Bob Worley and Amiee Modic commented on this experiment, noting that many teachers do not have access to SF6 and therefore would likely be unable to conduct this experiment in their classrooms. This gave me the idea of trying to figure out how to pull off the trick using easily obtained items. I have experimented a little bit and found that it is easy to pull off this experimental effect using baking soda, vinegar, a large deep plastic bin, balloons, and a tank of helium (which can be purchased in the party section of stores such as Wal Mart). It is important to note that this experiment works best when using balloons with very thin plastic skins when inflated. Water balloons work well.
First, baking soda and vinegar are mixed in the plastic bin to fill the container with CO2 gas:
NaHCO3 + HC2H3O2 --> NaC2H3O2 + H2O + CO2
One balloon is filled with helium, a second balloon with exhaled breath, and a third balloon with half exhaled breath and half helium. Some experimenting may be required to get the right density of the balloon filled with helium/exhaled breath.
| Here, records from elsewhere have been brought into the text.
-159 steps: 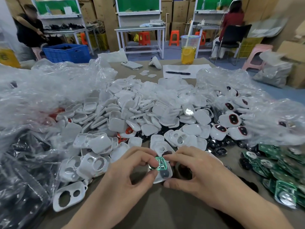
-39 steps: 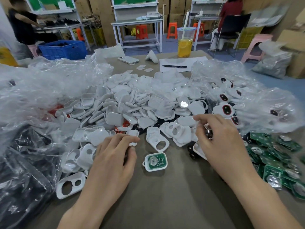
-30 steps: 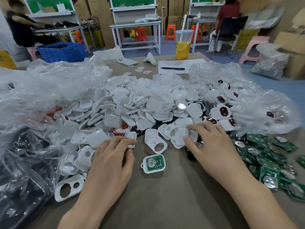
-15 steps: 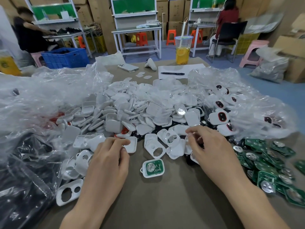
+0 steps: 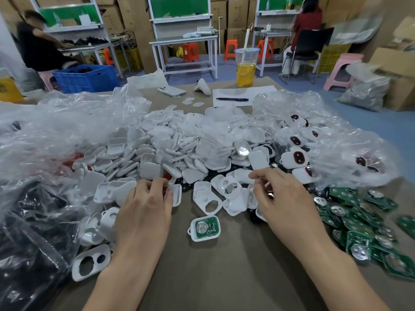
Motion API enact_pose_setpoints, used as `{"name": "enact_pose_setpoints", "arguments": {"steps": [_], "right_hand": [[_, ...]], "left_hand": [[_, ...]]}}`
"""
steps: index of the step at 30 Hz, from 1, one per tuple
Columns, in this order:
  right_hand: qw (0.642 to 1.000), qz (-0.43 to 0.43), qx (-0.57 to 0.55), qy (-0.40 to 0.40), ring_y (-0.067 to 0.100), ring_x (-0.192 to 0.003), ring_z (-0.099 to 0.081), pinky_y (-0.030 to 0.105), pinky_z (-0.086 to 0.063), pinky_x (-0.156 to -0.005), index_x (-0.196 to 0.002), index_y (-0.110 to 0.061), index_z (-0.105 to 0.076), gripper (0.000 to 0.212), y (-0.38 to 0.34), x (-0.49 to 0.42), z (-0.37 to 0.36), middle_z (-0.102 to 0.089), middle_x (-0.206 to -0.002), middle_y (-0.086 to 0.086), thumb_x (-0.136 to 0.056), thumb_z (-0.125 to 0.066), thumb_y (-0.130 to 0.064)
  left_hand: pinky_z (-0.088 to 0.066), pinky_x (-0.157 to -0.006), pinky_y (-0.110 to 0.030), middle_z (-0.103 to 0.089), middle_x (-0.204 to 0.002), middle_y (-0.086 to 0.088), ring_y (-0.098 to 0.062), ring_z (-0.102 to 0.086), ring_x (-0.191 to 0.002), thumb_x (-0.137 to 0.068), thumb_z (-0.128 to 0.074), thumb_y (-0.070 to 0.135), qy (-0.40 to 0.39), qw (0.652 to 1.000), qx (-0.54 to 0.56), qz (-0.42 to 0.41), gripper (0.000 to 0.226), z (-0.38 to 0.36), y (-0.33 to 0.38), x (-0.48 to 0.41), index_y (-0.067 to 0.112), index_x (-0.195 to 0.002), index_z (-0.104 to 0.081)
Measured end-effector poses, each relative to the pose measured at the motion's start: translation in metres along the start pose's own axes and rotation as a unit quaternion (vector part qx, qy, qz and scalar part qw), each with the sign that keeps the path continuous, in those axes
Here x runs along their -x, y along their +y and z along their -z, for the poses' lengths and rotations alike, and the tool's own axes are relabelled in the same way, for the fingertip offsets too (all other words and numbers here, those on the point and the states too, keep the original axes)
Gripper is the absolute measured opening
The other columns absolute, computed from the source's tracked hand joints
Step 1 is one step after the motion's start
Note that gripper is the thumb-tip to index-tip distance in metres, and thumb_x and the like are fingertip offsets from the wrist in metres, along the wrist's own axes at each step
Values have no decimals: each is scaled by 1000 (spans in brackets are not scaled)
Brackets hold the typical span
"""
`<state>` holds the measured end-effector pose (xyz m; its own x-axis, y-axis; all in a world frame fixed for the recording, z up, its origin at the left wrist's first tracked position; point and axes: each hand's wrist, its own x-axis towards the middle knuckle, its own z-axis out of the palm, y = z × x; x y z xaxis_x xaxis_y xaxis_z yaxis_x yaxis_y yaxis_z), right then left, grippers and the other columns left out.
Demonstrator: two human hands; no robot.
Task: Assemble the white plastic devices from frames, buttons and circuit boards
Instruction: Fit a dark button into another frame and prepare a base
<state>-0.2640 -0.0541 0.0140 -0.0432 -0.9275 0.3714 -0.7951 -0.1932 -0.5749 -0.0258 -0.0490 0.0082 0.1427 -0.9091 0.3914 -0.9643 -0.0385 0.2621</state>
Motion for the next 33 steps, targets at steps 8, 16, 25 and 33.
{"name": "enact_pose_setpoints", "arguments": {"steps": [8,16,25,33], "right_hand": [[1000,4,-3,-7,14,-95,-54,35,-44,-87,-109,-27,-66,23,-3,1,0,-60,-96,-17,-95,-47,-26],[1000,6,-12,-7,14,-95,-57,38,-46,-91,-109,-25,-67,22,-4,1,-1,-63,-101,-16,-95,-49,-24],[1000,7,-15,-2,14,-92,-57,38,-46,-89,-107,-26,-67,20,-4,0,-2,-63,-98,-15,-95,-51,-23],[1000,6,-26,4,14,-92,-58,39,-47,-89,-107,-26,-67,20,-4,-1,-1,-61,-97,-16,-96,-50,-23]], "left_hand": [[-49,-86,-44,-68,-110,-6,-29,-61,-103,-100,-56,26,-11,999,33,7,25,1,1,-1,14,-121,-61],[-46,-94,-44,-66,-118,-7,-28,-59,-111,-101,-53,26,-23,999,34,27,37,-2,1,-2,9,-134,-59],[-46,-94,-44,-64,-115,-7,-27,-58,-106,-100,-52,26,-25,998,43,33,32,-2,-1,-3,12,-128,-61],[-50,-86,-42,-64,-115,-5,-25,-58,-106,-100,-53,25,11,994,101,36,32,0,2,-2,12,-128,-64]]}}
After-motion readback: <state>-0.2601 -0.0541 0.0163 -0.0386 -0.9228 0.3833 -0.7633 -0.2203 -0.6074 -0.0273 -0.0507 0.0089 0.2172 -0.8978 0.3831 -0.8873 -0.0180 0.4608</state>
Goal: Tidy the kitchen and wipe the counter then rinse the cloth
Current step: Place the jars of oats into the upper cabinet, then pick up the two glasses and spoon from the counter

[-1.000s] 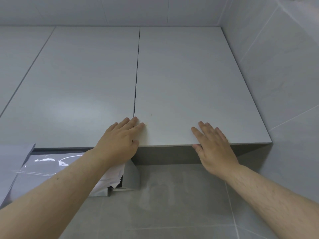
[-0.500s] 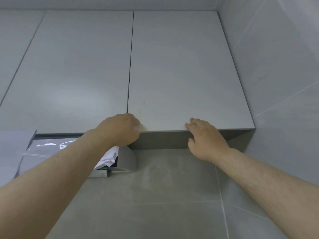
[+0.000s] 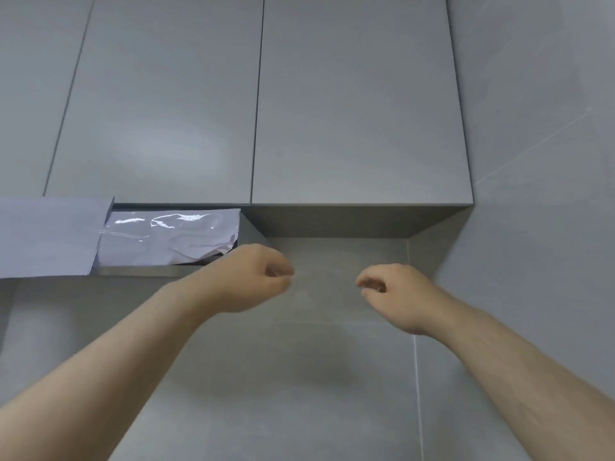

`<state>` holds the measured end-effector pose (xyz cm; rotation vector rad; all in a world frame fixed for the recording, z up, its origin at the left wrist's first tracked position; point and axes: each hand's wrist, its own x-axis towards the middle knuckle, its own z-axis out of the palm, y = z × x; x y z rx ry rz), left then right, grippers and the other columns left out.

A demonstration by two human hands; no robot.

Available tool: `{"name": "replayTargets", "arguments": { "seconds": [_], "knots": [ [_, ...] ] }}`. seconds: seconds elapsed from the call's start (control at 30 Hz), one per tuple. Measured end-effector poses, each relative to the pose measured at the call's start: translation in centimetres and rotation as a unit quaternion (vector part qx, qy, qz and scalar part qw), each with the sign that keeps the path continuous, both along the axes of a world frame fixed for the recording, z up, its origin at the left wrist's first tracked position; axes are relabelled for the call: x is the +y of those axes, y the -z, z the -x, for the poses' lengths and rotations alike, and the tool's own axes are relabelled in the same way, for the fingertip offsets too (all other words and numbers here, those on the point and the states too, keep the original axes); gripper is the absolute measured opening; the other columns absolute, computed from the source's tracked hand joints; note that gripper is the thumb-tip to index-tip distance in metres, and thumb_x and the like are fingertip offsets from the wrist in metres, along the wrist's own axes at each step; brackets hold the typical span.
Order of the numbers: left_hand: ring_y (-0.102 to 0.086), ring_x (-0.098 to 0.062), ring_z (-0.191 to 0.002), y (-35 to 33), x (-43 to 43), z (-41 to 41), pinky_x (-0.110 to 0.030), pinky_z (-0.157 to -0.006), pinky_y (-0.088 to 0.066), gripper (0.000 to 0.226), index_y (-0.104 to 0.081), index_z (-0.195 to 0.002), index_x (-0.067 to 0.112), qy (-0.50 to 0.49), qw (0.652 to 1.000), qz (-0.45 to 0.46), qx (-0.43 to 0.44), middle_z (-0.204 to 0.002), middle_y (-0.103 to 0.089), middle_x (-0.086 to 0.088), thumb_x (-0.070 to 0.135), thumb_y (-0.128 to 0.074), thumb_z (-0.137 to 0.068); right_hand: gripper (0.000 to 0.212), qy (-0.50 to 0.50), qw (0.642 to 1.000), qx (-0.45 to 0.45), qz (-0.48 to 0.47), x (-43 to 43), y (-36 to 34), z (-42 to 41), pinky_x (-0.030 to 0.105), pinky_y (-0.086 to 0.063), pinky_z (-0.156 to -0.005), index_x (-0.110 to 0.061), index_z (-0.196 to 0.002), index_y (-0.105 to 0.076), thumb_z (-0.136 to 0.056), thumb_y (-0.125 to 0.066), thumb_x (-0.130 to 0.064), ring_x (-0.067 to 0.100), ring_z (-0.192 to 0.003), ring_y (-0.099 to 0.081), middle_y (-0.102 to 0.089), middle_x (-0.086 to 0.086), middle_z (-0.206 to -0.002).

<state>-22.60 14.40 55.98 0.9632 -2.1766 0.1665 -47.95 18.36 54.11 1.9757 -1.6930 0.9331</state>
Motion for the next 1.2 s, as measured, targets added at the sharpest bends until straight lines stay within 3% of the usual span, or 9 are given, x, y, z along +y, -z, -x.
{"name": "replayTargets", "arguments": {
  "seconds": [0.23,0.4,0.57,0.7,0.9,1.0,1.2],
  "knots": [
    [-0.054,0.003,-0.097,8.3,3.0,-0.1,-0.017,-0.089,-0.042,0.030,-0.065,-0.122,0.030,-0.029,0.998,-0.034,-0.052,-0.117,-0.063,0.017,0.034,-0.056,-0.095,0.030,-0.049,0.992,-0.106,-0.050,4.3,7.8,1.3,0.017,-0.042,-0.092,-0.025,-0.124,-0.066,-0.096,-0.056,-0.023,0.002,-0.106,-0.061,-0.067,-0.012,-0.119],
    [-0.051,0.013,-0.091,14.4,6.0,-0.5,0.001,-0.076,-0.037,0.029,-0.064,-0.123,0.030,-0.019,0.996,-0.090,-0.022,-0.107,-0.053,0.030,0.033,-0.057,-0.095,0.032,-0.075,0.977,-0.176,-0.095,7.3,14.7,1.7,0.017,-0.042,-0.098,-0.026,-0.126,-0.065,-0.094,-0.058,-0.022,-0.002,-0.107,-0.059,-0.063,-0.020,-0.112],
    [-0.055,0.007,-0.103,19.7,9.6,-0.9,-0.009,-0.079,-0.045,0.023,-0.062,-0.115,0.042,-0.021,0.987,-0.159,0.034,-0.112,-0.056,0.031,0.034,-0.057,-0.095,0.030,-0.102,0.954,-0.248,-0.134,10.6,20.0,1.4,0.011,-0.040,-0.092,-0.031,-0.123,-0.065,-0.095,-0.058,-0.021,-0.010,-0.106,-0.057,-0.062,-0.027,-0.111],
    [-0.056,0.005,-0.105,23.1,12.0,-0.8,-0.021,-0.091,-0.048,0.019,-0.059,-0.107,0.048,-0.011,0.983,-0.180,0.032,-0.114,-0.060,0.029,0.035,-0.057,-0.093,0.026,-0.121,0.935,-0.289,-0.167,12.8,22.9,1.1,0.002,-0.037,-0.081,-0.038,-0.115,-0.063,-0.096,-0.057,-0.022,-0.017,-0.104,-0.053,-0.060,-0.031,-0.108],
    [-0.055,0.009,-0.106,28.4,14.9,-1.2,-0.014,-0.088,-0.046,0.020,-0.060,-0.107,0.049,-0.014,0.974,-0.227,0.017,-0.112,-0.058,0.033,0.035,-0.057,-0.093,0.028,-0.132,0.907,-0.342,-0.206,14.8,27.5,0.0,0.015,-0.046,-0.092,-0.047,-0.100,-0.062,-0.095,-0.059,-0.019,-0.016,-0.101,-0.057,-0.065,-0.027,-0.106],
    [-0.055,0.011,-0.103,31.1,16.0,-1.7,-0.008,-0.085,-0.044,0.024,-0.066,-0.114,0.038,-0.014,0.967,-0.254,0.015,-0.111,-0.060,0.029,0.029,-0.059,-0.093,0.030,-0.140,0.891,-0.360,-0.238,15.5,30.4,-1.1,0.007,-0.044,-0.083,-0.049,-0.094,-0.060,-0.094,-0.060,-0.019,-0.019,-0.095,-0.057,-0.066,-0.026,-0.103],
    [-0.058,0.012,-0.100,36.1,17.3,-4.1,-0.008,-0.083,-0.045,0.023,-0.066,-0.111,0.039,-0.027,0.947,-0.318,0.031,-0.108,-0.063,0.028,0.027,-0.060,-0.094,0.032,-0.127,0.862,-0.375,-0.317,16.6,36.7,-3.0,0.015,-0.047,-0.094,-0.048,-0.094,-0.062,-0.094,-0.060,-0.016,-0.015,-0.097,-0.060,-0.068,-0.023,-0.104]
  ]
}}
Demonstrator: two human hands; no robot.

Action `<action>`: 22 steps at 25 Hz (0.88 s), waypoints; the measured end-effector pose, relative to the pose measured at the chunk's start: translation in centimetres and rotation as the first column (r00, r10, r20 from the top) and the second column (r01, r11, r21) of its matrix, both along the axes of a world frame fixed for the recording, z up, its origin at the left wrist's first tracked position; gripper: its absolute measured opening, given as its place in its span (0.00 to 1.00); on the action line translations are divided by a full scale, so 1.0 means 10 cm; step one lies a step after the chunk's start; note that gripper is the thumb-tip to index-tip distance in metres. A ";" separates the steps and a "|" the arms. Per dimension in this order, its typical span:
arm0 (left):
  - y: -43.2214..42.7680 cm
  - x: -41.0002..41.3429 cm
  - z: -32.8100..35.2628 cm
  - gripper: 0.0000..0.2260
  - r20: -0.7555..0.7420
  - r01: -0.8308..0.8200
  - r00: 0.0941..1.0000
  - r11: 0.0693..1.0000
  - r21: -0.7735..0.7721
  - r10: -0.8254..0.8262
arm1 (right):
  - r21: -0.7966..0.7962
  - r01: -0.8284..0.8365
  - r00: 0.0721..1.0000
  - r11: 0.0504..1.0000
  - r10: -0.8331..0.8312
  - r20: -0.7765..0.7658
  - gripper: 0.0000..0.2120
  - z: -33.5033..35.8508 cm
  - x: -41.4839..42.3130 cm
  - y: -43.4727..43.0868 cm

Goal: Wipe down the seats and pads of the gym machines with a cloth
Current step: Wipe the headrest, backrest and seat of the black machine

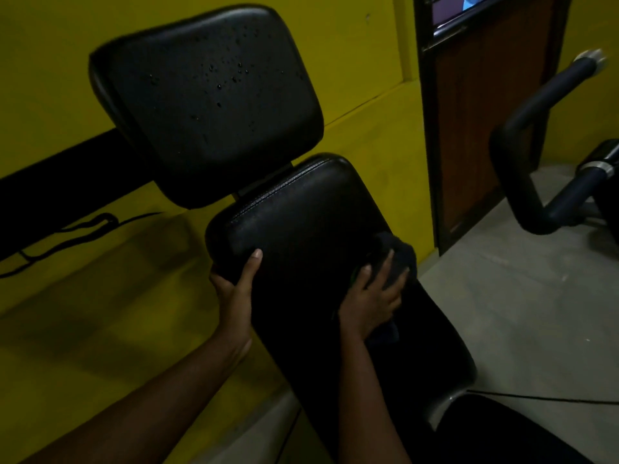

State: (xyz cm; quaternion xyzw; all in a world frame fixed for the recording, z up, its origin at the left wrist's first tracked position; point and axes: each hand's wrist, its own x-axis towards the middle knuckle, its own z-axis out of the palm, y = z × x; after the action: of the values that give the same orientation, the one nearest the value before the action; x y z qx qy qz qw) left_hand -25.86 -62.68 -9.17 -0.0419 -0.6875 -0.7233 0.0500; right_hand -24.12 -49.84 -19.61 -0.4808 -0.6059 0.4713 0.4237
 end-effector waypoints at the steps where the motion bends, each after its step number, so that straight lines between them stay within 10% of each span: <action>1: -0.01 0.01 0.01 0.29 -0.002 0.014 1.000 1.000 -0.007 -0.014 | -0.149 -0.023 0.999 0.989 0.026 0.019 0.23 -0.11 0.08 0.00; 4: 0.00 0.15 -0.07 0.33 0.021 0.008 1.000 0.999 -0.052 -0.007 | -0.315 0.010 1.000 0.949 -0.001 0.029 0.23 0.10 0.12 -0.10; 9: 0.07 0.38 -0.51 0.35 0.046 -0.115 0.992 0.988 -0.099 0.120 | 0.345 -0.304 0.944 0.888 0.329 -0.017 0.24 0.40 0.20 -0.90; 22: -0.08 0.91 -1.78 0.47 0.090 -0.020 0.995 0.962 -0.271 0.046 | -0.164 -0.004 0.988 0.986 0.030 0.153 0.26 -1.45 0.76 -0.45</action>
State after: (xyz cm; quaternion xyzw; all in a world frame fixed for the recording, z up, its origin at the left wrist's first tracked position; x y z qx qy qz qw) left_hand -16.78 -63.49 -26.95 -0.0024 -0.7817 -0.6233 0.0228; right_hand -16.57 -54.37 -34.14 -0.5439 -0.6005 0.4841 0.3305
The balloons display different floating and sinking behavior when placed into the tub filled with CO2 - quite similar to the experiment done with SF6:
Amiee and Bob, thank you for commenting on Chemical Mystery #12 and noting that many teachers do not have access to SF6. Your comments provided me with inspiration to get into the lab to try some further experimentation, which I always enjoy having the chance to do!